Firstly, you need to avoid providing an oracle for "does this user exist in the system". That means you need to provide a value whether the user exists or not. Furthermore, this value must be consistent for a given userid (otherwise the attacker asks multiple times, and if they get the same answer every time, they know the user exists). On the other hand, it must not be possible for the attacker to calculate the fake salt given the user id. This means you need to generate a secret key for each installation, and the fake salt is generated by encrypting the userid with the key (or calculating the HMAC, or similar). As noted in a comment, you also need to make sure that returning a real salt or a fake salt take the same length of time (otherwise the time taken can provide an oracle to tell whether the user exists or not).

Secondly, this is a cheap request for the attacker to issue, whereas the server is going to need to go to the database to see if the user exists, and if not, encrypt a value. You will need some mechanisms in place to avoid this being a potential DoS vector.

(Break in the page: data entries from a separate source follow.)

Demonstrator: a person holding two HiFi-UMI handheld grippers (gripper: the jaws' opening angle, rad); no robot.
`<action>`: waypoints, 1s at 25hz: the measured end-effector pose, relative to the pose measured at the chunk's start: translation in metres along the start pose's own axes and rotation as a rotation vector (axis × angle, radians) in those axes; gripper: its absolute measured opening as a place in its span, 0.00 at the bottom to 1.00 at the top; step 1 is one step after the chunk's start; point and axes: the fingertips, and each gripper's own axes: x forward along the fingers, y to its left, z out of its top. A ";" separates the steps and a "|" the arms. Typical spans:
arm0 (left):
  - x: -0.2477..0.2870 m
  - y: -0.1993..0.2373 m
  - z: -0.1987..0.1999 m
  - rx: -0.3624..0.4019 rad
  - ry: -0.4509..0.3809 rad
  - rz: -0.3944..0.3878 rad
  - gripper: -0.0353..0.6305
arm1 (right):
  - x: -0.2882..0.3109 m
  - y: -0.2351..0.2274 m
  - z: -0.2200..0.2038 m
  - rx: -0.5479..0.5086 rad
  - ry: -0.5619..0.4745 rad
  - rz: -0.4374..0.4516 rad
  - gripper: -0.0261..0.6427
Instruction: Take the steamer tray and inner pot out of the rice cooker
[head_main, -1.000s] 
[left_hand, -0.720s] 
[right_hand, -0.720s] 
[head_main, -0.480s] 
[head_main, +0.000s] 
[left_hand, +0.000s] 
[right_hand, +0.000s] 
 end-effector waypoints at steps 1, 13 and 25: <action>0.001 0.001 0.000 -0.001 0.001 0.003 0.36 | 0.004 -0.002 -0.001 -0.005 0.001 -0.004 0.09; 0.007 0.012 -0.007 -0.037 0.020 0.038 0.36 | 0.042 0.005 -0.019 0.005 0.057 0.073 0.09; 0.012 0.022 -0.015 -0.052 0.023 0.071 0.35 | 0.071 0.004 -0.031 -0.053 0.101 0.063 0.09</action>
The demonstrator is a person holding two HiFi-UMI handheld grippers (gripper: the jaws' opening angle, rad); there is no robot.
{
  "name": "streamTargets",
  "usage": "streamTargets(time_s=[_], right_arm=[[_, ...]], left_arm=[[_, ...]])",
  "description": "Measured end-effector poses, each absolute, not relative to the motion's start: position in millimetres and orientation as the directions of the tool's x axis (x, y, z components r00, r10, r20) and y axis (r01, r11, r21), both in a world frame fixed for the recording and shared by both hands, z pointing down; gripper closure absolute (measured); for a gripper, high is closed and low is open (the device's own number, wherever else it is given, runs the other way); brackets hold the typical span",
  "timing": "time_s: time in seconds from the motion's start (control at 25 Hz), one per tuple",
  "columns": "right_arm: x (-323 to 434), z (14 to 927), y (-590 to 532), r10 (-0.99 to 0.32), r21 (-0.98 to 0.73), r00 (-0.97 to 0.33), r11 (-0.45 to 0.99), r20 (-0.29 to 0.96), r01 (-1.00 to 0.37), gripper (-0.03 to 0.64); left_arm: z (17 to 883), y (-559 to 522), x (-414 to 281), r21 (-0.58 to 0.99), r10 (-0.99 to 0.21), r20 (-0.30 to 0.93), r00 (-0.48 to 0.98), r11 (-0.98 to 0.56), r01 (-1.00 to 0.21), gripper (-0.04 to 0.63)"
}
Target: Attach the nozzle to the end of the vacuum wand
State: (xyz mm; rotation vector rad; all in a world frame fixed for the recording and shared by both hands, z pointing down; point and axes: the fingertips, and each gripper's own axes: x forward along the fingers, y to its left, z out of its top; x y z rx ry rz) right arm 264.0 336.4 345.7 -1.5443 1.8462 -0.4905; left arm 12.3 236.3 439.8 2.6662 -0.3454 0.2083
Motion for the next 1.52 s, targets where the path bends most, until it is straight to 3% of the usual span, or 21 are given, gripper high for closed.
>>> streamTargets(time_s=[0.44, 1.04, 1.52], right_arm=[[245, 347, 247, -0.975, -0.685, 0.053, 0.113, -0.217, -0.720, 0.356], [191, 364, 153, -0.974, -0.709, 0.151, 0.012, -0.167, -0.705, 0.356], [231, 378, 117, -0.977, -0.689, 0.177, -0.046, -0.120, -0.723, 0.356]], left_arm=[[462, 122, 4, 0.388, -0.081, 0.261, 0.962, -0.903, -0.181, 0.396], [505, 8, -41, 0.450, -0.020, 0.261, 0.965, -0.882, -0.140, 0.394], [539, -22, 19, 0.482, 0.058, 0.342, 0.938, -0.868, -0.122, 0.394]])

Final thought: I presume you are doing this, in order to offload the computational effort of hashing the password onto the client. This is fine, and in the right situations, sensible. However:

You must make sure you are using the browser to calculate the hash in native code, rather than javascript. If you don't, the attacker with a leaked database (who is probably doing the hashing in native code on multiple GPUs) just has too big a performance advantage.

In addition, you need to make sure that you do one more round of hashing on the server and then compare the result with what is in the database. If you don't, and the database ever leaks, the attacker will be able to log in as the user just by replaying the value from the DB.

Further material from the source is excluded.